With the Workers and Queues page, users can:

  • Monitor resources (CPU and GPU, memory, video memory, and network usage) used by the experiments / Tasks that workers execute
  • View workers and the queues they listen to
  • Create and rename queues; delete empty queues; monitor queue utilization
  • Reorder, move, and remove experiments from queues

Workers#

Use the WORKERS tab to track worker activity and monitor worker utilization. The page shows a worker activity graph and a worker details table. The graph time span can be controlled through the menu at its top right corner. Hover over any plot point to see its data. By default, the WORKER UTILIZATION graph displays the number of active and total workers over time.

The worker table shows the currently available workers and their current execution information:

  • Current running experiment
  • Current execution time
  • Training iteration.

Clicking on a worker will open the worker’s details panel and replace the graph with that worker’s resource utilization information. The resource metric being monitored can be selected through the menu at the graph’s top left corner:

  • CPU and GPU Usage
  • Memory Usage
  • Video Memory Usage
  • Network Usage.

The worker’s details panel includes the following two tabs:

  • INFO - worker information:
    • Worker Name
    • Update time - The last time the worker reported data
    • Current Experiment - The experiment currently being executed by the worker
    • Experiment Runtime - How long the currently executing experiment has been running
    • Experiment iteration - The last reported training iteration for the experiment
  • QUEUES - information about the queues that the worker is assigned to:
    • Queue - The name of the Queue
    • Next experiment - The next experiment available in this queue
    • In Queue - The number of experiments currently enqueued

Worker management

Queues#

Use the QUEUES tab to manage queues and monitor their statistics. The page shows graphs of the average experiment wait time and the number of queued experiments, and a queue details table. Hover over any plot point to view its data. By default, the graphs display the overall information of all queues.
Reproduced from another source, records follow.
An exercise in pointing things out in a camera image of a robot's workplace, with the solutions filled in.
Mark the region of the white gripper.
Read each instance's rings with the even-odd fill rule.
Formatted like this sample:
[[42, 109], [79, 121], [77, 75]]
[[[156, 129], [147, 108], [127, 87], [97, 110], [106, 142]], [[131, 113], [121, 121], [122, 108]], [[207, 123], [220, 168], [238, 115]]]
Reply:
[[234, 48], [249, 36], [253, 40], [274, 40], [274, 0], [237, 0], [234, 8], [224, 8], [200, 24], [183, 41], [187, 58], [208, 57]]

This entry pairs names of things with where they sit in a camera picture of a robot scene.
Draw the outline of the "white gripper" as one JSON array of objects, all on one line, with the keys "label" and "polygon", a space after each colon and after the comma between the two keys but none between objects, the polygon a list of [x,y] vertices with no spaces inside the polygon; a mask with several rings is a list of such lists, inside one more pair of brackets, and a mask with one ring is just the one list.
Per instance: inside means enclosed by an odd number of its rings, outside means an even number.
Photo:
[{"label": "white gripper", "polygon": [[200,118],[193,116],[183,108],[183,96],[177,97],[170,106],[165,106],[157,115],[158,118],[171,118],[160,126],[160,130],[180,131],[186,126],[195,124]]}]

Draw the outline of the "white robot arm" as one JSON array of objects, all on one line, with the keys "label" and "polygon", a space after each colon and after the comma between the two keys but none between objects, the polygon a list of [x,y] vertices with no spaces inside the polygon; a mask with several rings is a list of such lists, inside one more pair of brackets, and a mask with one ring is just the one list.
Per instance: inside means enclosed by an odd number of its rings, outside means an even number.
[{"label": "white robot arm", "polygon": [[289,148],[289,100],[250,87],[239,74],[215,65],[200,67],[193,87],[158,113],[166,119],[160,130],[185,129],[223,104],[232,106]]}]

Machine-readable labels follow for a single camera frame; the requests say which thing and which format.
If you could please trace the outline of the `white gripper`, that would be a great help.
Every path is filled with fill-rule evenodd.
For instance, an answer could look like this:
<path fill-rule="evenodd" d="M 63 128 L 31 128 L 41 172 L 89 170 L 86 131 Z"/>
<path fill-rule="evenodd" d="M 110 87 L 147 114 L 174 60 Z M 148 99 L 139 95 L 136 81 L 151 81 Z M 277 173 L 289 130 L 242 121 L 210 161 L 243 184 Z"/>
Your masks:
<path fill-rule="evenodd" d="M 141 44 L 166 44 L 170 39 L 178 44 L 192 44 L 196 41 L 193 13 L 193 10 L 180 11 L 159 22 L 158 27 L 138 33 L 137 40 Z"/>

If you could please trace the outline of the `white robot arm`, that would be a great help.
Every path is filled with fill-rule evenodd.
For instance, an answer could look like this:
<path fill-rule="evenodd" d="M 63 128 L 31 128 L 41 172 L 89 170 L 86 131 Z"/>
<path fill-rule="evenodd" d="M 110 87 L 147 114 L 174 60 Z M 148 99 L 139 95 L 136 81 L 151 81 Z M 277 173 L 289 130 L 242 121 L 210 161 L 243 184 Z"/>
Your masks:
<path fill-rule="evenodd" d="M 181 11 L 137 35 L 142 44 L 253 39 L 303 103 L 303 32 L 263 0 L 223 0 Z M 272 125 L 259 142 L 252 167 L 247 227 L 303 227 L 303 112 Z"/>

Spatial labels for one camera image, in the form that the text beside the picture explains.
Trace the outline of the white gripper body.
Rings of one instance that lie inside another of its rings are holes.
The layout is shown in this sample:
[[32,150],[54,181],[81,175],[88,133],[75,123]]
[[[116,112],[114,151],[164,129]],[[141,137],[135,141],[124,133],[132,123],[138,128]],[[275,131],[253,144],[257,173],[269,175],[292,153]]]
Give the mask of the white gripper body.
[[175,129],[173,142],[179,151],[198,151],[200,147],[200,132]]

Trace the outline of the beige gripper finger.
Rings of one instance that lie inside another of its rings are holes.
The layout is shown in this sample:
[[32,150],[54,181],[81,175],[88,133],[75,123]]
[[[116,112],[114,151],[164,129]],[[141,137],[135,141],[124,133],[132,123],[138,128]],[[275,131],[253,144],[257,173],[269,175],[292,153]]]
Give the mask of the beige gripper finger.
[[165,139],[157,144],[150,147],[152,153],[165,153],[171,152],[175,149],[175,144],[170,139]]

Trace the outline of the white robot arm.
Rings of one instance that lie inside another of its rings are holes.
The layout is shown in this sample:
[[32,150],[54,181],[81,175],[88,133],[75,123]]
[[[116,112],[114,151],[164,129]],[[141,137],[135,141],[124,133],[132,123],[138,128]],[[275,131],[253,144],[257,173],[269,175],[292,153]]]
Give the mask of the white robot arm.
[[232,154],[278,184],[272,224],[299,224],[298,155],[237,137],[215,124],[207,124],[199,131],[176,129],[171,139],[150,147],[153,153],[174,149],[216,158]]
The queue table shows the following queue information:

  • Queue - Queue name
  • Workers - Number of workers servicing the queue
  • Next Experiment - The next experiment available in this queue
  • Last Updated - The last time queue contents were modified
  • In Queue - Number of experiments currently enqueued in the queue

To create a new queue - Click + NEW QUEUE (top left).

Hover over a queue and click Copy to copy the queue’s ID.

image

Right-click on a queue or hover and click its action button Dot menu to access queue actions:

Queue context menu

  • Delete - Delete the queue. Any pending tasks will be dequeued.
  • Rename - Change the queue’s name
  • Clear - Remove all pending tasks from the queue
  • Custom action - The ClearML Enterprise Server provides a mechanism to define your own custom actions, which will appear in the context menu. See Custom UI Context Menu Actions

Clicking on a queue will open the queue’s details panel and replace the graphs with that queue’s statistics.

The queue’s details panel includes the following two tabs:

  • EXPERIMENTS - A list of experiments in the queue. You can reorder and remove enqueued experiments. See Controlling Queue Contents.
  • WORKERS - Information about the workers assigned to the queue:
    • Name - Worker name
    • IP - Worker’s IP
    • Currently Executing - The experiment currently being executed by the worker

Controlling Queue Contents#

Click on an experiment’s menu button Dot menu in the EXPERIMENTS tab to reorganize your queue:

Queue experiment's menu

  • Move a task to the top or bottom of the queue
  • Move the task to a different queue
  • Dequeue the task

You can also reorder experiments in a queue by dragging an experiment to a new position in the queue.